Apesar de o pai manter em casa um laboratório preto e branco improvisado, Tiago por muito tempo encarou a fotografia “apenas como uma paixão, não uma profissão”. Aos 14 anos, foi estudar em Fortaleza e, quando entrou para a faculdade, escolheu o curso de Engenharia Mecânica. Até que participar, na universidade, de uma Semana Nacional de Fotografia, evento periodicamente promovido pela Funarte e o Infoto (Instituto Nacional da Fotografia):
— Descobri que existia um grande movimento em torno da fotografia, pessoas discutindo sobre imagens, vendo e analisando a produção brasileira, pensando sobre a linguagem fotográfica.

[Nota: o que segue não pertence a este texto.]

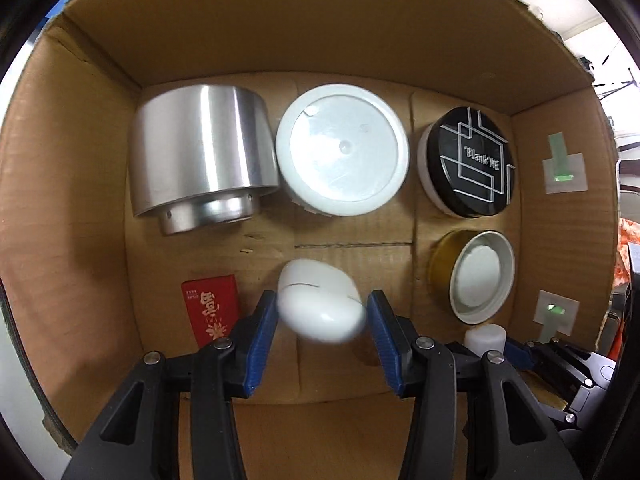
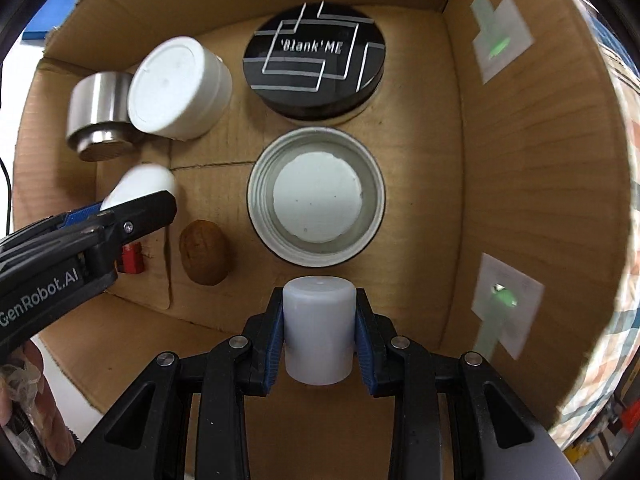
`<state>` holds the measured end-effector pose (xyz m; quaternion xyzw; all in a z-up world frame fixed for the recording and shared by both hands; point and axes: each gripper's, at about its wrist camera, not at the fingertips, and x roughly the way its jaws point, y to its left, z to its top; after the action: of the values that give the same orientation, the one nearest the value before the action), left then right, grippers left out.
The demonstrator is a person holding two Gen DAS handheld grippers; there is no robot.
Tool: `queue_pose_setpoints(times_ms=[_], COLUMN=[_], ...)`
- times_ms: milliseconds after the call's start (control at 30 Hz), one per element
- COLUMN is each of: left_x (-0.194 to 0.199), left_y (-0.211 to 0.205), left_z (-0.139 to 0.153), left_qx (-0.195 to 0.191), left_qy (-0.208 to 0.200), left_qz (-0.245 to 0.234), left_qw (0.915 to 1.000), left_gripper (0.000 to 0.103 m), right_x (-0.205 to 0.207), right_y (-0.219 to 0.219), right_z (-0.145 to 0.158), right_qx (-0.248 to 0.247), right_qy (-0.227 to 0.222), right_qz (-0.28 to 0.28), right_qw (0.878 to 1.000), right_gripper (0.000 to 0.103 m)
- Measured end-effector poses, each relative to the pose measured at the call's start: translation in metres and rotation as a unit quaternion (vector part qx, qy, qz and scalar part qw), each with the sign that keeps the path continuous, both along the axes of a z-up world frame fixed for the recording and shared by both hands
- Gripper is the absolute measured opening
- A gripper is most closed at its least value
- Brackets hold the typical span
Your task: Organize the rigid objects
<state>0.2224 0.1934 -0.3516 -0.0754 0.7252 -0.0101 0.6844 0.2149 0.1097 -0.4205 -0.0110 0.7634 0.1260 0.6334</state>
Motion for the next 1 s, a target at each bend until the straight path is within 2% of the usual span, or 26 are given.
queue_pose_setpoints(times_ms=[533, 600, 767, 800, 900, 1000], left_x=[-0.003, -0.005, -0.009, -0.010, -0.016, -0.023], left_y=[-0.004, -0.001, -0.001, -0.001, 0.001, 0.003], left_z=[-0.012, -0.008, 0.007, 0.010, 0.028, 0.045], left_qx=[-0.001, 0.001, 0.005, 0.007, 0.011, 0.016], left_qy=[0.016, 0.016, 0.010, 0.007, -0.005, -0.018], left_qz=[0.001, 0.003, 0.008, 0.009, 0.015, 0.025], left_qw=[0.9999, 0.9999, 0.9999, 0.9999, 0.9998, 0.9994], left_gripper=[0.044, 0.044, 0.045, 0.046, 0.057, 0.068], right_x=[-0.003, -0.001, 0.009, 0.009, 0.012, 0.013], right_y=[0.018, 0.021, 0.021, 0.022, 0.021, 0.026], right_z=[-0.025, -0.027, -0.018, -0.015, -0.002, 0.015], right_qx=[-0.035, -0.036, -0.034, -0.035, -0.033, -0.026], right_qy=[0.025, 0.029, 0.023, 0.019, 0.012, 0.000], right_qz=[0.006, 0.005, 0.002, 0.002, 0.002, 0.004], right_qw=[0.999, 0.999, 0.999, 0.999, 0.999, 1.000], right_gripper=[0.035, 0.039, 0.062, 0.063, 0.065, 0.072])
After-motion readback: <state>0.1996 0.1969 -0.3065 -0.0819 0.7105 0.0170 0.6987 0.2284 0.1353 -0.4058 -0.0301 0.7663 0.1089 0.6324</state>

Essas Semanas aconteciam a cada ano em um estado e foram um marco na fotografia do País, pois permitiu o intercâmbio entre profissionais de todo Brasil, resultando em um mapeamento que é, até hoje, o mais rico da produção nacional.

Imersão

Um dos principais objetivos de Tiago atualmente é resgatar o que ele chama de jornalismo de imersão, em que o tempo é elemento fundamental:
— Hoje é cada vez mais raro ver publicados trabalhos assim. A rapidez com que a informação é veiculada é mais importante do que a sua qualidade e o seu conteúdo. Se olharmos para publicações importantes como as revistas Realidade e O Cruzeiro — em que as matérias e fotos eram produzidas com o tempo necessário para o amadurecimento jornalístico —, considero que estamos num retrocesso. Agora, muitas vezes os repórteres nem saem da redação: a apuração é feita pelo celular e as imagens são de arquivo.

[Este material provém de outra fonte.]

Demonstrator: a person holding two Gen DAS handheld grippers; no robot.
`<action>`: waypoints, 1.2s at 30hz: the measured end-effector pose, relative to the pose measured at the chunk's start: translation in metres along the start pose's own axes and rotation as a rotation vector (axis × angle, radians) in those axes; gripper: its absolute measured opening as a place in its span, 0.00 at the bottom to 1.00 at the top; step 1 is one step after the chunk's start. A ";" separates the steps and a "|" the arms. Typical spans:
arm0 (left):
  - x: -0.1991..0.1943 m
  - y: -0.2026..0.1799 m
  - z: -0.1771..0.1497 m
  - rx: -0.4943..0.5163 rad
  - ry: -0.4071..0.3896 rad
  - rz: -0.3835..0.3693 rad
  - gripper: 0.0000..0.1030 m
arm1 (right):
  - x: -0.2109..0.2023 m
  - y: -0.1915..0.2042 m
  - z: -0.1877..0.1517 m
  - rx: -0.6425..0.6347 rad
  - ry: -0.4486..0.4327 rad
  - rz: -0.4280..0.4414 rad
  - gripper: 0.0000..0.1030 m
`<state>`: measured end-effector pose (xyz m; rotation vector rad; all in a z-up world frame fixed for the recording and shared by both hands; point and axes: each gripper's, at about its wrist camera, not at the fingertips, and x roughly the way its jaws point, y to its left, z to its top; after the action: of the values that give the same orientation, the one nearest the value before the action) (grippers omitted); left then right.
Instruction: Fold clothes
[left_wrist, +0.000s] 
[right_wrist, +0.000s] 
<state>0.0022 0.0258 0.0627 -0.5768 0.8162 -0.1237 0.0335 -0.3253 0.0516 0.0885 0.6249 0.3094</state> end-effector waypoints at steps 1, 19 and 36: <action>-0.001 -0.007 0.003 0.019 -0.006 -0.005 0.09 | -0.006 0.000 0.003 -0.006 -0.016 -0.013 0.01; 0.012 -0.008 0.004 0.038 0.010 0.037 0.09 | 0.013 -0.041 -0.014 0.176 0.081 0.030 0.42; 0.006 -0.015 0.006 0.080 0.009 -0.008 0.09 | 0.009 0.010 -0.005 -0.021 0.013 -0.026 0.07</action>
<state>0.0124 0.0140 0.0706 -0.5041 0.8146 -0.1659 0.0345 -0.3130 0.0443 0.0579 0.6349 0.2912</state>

Por outro lado, diz Tiago, com a tecnologia digital a produção fotográfica ficou gigantesca:
— Precisamos refletir sobre essa produção e o novo comportamento da mídia impressa. Acredito que esta atitude é fundamental para se pensar o futuro do fotojornalismo.

A abordagem de temas ligados ao homem e seu meio é o que mais atrai Tiago em seu trabalho — e foi esse viés que resultou em obras que incluem “Brasil sem fronteiras”, feito com outros quatro fotógrafos e texto do jornalista Cláudio Bojunga:
— Fazemos fronteira com dez países e esquecemos disso, estamos mais voltados para a Europa e os Estados Unidos e de costas para esses nossos vizinhos com tanta afinidade cultural com a nossa História. A idéia foi pensar a linha de fronteira não como lugar de separação e sim de encontro, troca e mistura.

Sobre arte-reportagem de “O chão de Graciliano”, ele lembra que a proposta seguiu exatamente o caminho oposto ao que se faz hoje na imprensa brasileira:
— Nós nos dedicamos ao máximo em mergulhar no tema, sem pressa, sem pautas fechadas, a fazer uma viagem aberta dentro desse universo fantástico do grande Graça, uma parceria entre texto e foto, cada um com a liberdade autoral necessária a ensaios dessa natureza. Foi muito prazeroso viajar pelos mesmos lugares por que passou esse fantástico escritor brasileiro e poder conviver com outra personalidade alagoana, o Audálio Dantas. Aprendi com ele sobre o Graciliano, sobre o Nordeste, sobre a vida. Agradeço muito a ele por ter acreditado no meu trabalho. Agora, meu grande sonho é continuar produzindo fotos dessa importância, viabilizar mais livros que, acredito, contribuirão para a construção de um olhar sobre as variadas identidades do povo brasileiro.